The story of David and Saul is a gripping one. The rest of the book of 1 Samuel is dedicated to telling it to the point of Saul’s death in battle, as well as the death of his three sons in that same battle, including David’s friend Jonathan, who saved him from Saul more than once. I don’t necessarily see any great or profound spiritual insights or revelations about redemptive history here, but I’m sure they are there. By all appearances it is simply a bloody, war-torn point in Israel’s history where we witness the rise of the Davidic kingdom, out of which a thousand years later will come the Kingdom of our Lord and Savior Jesus Christ.
From what I can tell of timelines I’ve read of this period, Saul was king 27 years before David was anointed king, from 1052 to 1025 BC. From that time, just prior to David slaying Goliath, Saul was king 15 more years until he died and David took over the kingship of Israel in 1010. This is the period which is covered in these 14 chapters.
There is a consistent contrast throughout between the shoddy character of Saul, and David’s consistent focus on the Lord and what he wants, and what it means to be a man after God’s own heart. Remember, that was the qualification God wanted for Israel’s king. We can see clearly that the essence of that heart is trust; David consistently believes God will give Israel the victory because that is exactly what he has learned as a student of that history. And most of the time from a human perspective Israel is completely outnumbered and the odds are against her, yet David knows God will simply not allow his people to be defeated or subjugated as long as they trust in him. How could it be otherwise: these are God’s people!
We can take from this that the new heart God has given us is the same heart he gave to David, a heart that trusts him completely; he has given every Christian the ability to be a “man after God’s own heart.” It isn’t only Israel’s king anymore, for we have all become Davids in this sense. Through Jeremiah, chapter 31, God gives a promise of what his new covenant will accomplish:
33 For this is the covenant that I will make with the house of Israel after those days, declares the Lord: I will put my law within them, and I will write it on their hearts. And I will be their God, and they shall be my people.
And Peter amplifies this in his first epistle:
But you are a chosen race, a royal priesthood, a holy nation, a people for his own possession, that you may proclaim the excellencies of him who called you out of darkness into his marvelous light.

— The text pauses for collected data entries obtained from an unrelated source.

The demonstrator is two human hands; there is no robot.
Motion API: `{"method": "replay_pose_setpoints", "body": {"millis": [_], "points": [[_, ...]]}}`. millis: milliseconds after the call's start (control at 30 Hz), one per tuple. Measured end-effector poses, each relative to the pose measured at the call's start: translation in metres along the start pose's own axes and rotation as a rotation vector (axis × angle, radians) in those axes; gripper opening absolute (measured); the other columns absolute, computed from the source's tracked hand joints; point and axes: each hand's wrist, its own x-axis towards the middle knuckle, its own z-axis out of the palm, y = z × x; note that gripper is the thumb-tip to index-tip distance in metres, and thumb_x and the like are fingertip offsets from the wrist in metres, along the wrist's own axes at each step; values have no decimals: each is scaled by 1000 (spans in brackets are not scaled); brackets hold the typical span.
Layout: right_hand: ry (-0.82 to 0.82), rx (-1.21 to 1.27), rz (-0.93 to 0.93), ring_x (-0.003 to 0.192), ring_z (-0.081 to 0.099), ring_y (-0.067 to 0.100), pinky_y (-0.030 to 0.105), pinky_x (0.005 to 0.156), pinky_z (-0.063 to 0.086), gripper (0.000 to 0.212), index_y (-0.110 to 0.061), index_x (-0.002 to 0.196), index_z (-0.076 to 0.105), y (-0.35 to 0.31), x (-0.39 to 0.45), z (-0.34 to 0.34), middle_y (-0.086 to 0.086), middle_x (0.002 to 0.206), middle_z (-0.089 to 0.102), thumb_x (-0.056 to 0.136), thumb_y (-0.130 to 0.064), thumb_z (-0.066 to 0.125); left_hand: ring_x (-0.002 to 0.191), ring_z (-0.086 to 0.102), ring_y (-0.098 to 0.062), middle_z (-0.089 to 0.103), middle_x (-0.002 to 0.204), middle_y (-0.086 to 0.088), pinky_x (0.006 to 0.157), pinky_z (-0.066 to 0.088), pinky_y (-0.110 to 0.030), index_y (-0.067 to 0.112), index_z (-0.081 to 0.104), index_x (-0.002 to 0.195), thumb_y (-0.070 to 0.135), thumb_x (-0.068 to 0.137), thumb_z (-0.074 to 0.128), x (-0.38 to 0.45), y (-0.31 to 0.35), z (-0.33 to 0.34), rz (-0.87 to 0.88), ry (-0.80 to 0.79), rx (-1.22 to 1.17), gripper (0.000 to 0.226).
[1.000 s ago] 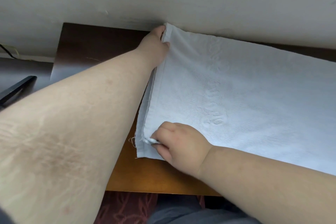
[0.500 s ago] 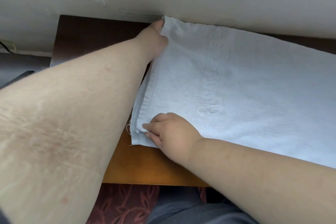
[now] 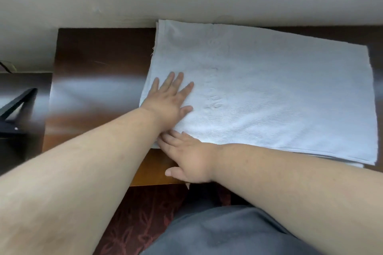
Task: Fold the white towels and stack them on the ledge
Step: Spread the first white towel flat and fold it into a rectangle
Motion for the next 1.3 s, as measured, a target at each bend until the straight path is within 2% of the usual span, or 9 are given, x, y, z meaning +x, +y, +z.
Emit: {"method": "replay_pose_setpoints", "body": {"millis": [200, 333, 433, 567, 667, 833, 933, 1100, 1300], "points": [[42, -130, 244, 151, -16, 22, 40, 121, -12, 81, -16, 159, 0, 46, -64, 13, 6, 166, -12, 100, -60, 34, 146, -22, -31, -27, 159, -5, 118, -5, -50, 36, -16, 151, 69, 90, 22, 0, 5, 0, -204, -38, -52, 79], [377, -56, 330, 153, -3, 19, 37, 120, -8, 68, -23, 158, 18, 69, -121, 29, 1, 167, 6, 101, -54, 37, 147, -10, -37, -16, 161, -13, 118, 1, -53, 26, -10, 154, 48, 100, 20, -14, 35, -1, -346, 19, 72, 66], [547, 47, 560, 153, -4, 19, 42, 123, -2, 67, -25, 158, 13, 94, -162, 42, 2, 167, 5, 101, -53, 35, 148, 4, -35, 1, 162, -14, 119, 10, -48, 23, 7, 155, 20, 99, 33, -22, 87, -7, -186, 150, 28, 63], [395, 47, 806, 152, -10, 24, 50, 123, 3, 74, -23, 158, 0, 137, -237, 72, 4, 167, -8, 101, -57, 31, 121, 44, -35, 50, 133, -10, 99, 41, -46, 22, 54, 134, 23, 93, 53, -37, 180, -10, 111, 274, -87, 41], [460, 77, 784, 153, 0, 21, 44, 123, 10, 68, -23, 158, 15, 154, -298, 98, 3, 167, 5, 101, -49, 41, 119, 45, -26, 52, 127, 0, 98, 41, -38, 29, 51, 132, 35, 95, 51, -39, 248, -3, 205, 153, -99, 38], [901, 456, 900, 122, 51, 19, 36, 105, 42, 44, -22, 135, 55, 170, -360, 122, -1, 132, 54, 94, -35, 59, 120, 42, -23, 49, 131, 3, 94, 41, -36, 31, 49, 133, 34, 97, 49, -20, 344, -6, 321, 145, -80, 36], [1047, 926, 1072, 100, 61, 13, 29, 86, 47, 39, -23, 122, 55, 183, -364, 125, -11, 104, 60, 88, -38, 66, 124, 40, -24, 48, 133, 2, 96, 42, -39, 29, 50, 134, 30, 98, 47, -1, 392, -16, 296, 127, -114, 36], [1234, 1407, 1159, 65, 73, 16, 45, 68, 62, 41, -25, 102, 42, 198, -344, 123, 0, 80, 66, 77, -29, 74, 118, 41, -25, 48, 126, -2, 92, 45, -41, 25, 51, 130, 31, 96, 52, 25, 436, -21, 307, 98, -34, 35], [1218, 1409, 1268, 80, 72, 26, 47, 77, 60, 37, -27, 89, 46, 212, -333, 125, 5, 93, 68, 74, -41, 77, 108, 44, -24, 49, 117, 0, 79, 48, -37, 25, 49, 124, 16, 90, 58, 36, 440, -20, 309, 131, 67, 36]]}}
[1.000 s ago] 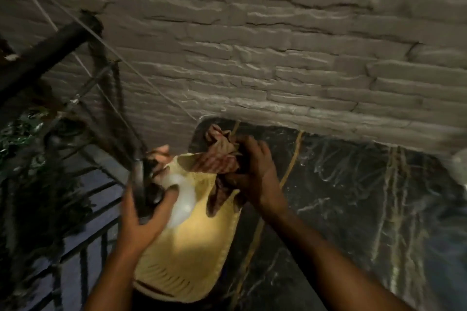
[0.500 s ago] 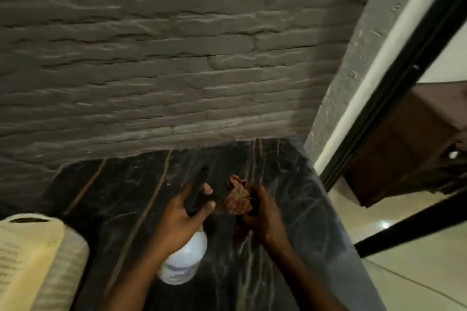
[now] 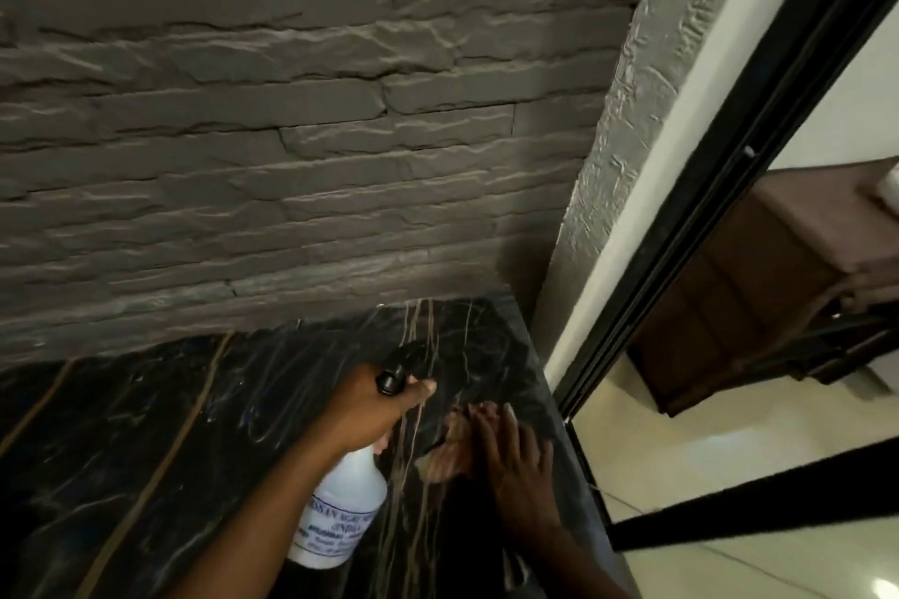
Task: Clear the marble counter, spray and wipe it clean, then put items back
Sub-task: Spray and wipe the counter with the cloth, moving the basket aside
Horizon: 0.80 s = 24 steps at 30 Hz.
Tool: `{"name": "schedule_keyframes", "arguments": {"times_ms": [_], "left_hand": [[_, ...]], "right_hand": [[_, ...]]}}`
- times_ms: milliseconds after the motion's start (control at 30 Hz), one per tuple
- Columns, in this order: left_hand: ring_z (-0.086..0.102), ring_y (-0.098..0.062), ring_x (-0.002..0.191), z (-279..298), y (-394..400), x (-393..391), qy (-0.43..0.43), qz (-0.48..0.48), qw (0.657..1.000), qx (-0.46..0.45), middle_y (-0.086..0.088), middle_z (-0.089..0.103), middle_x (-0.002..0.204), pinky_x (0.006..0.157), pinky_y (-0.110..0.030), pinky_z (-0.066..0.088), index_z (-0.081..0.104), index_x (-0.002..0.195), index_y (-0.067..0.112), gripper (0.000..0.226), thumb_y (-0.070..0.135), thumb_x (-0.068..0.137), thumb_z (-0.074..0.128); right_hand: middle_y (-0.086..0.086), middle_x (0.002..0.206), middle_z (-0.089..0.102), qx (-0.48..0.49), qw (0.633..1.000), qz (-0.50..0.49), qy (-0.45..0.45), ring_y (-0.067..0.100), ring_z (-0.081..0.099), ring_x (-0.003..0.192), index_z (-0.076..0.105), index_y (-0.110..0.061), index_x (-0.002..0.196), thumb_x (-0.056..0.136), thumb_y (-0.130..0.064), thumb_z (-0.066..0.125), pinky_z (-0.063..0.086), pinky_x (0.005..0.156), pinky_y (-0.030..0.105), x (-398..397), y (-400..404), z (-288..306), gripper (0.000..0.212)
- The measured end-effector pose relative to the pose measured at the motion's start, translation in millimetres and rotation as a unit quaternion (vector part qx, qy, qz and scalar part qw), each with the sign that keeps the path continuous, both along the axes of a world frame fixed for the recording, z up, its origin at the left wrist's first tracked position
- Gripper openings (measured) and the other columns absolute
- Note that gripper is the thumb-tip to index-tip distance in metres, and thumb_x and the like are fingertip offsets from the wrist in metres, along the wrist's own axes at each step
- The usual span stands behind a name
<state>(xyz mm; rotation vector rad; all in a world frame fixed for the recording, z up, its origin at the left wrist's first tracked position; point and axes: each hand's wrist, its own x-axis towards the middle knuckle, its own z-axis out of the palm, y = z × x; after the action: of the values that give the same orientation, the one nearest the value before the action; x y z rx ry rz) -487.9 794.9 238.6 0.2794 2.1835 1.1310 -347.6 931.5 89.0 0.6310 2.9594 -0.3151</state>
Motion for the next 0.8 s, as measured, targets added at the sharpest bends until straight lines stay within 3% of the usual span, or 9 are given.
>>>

What God gave to David specifically to move redemptive history forward to Christ, he gives to all his chosen ones in Christ. Words are a weak instrument to convey just how profound an insight this is into the nature of God’s relationship to his people, his New Covenant people. It’s not simply that we must trust in God, which is true enough, but that we can trust in him, because as his people we know the character of our God to be perfect in every way; he is totally worthy of our trust. As Moses proclaims in Deuteronomy 32:4:
He is the Rock, his works are perfect,
and all his ways are just.
A faithful God who does no wrong,
upright and just is he.
This really is the continental divide of the human heart; on one side are those dead in their sin to whom God is their enemy and his wrath their fate, and on the other those chosen in him who has become their Savior and God their Father, their hearts of stone turned to hearts of flesh. The former are skeptical of God’s character; they attribute to him all kinds of faulty human motives, while the latter can know a peace of God which “transcends all understanding,” and in any and every circumstance. This is terribly important because God’s promises are eternal and we judge them temporally to our own detriment.
The perennial human question of how can God let x, y, or z happen is literally temporally myopic! There is a bigger picture here that our finite, and I might add self-centered, minds simply cannot grasp. Our finitude is in fact a blessing because we don’t have to understand it all, any more than Paul or Peter or the rest of the Apostles did, save John, who died horrible death’s as martyrs. And they saw and touched and ate and walked with the Lord Jesus! Well, I guess there were not “any great or profound spiritual insights or revelations about redemptive history here.” Ha!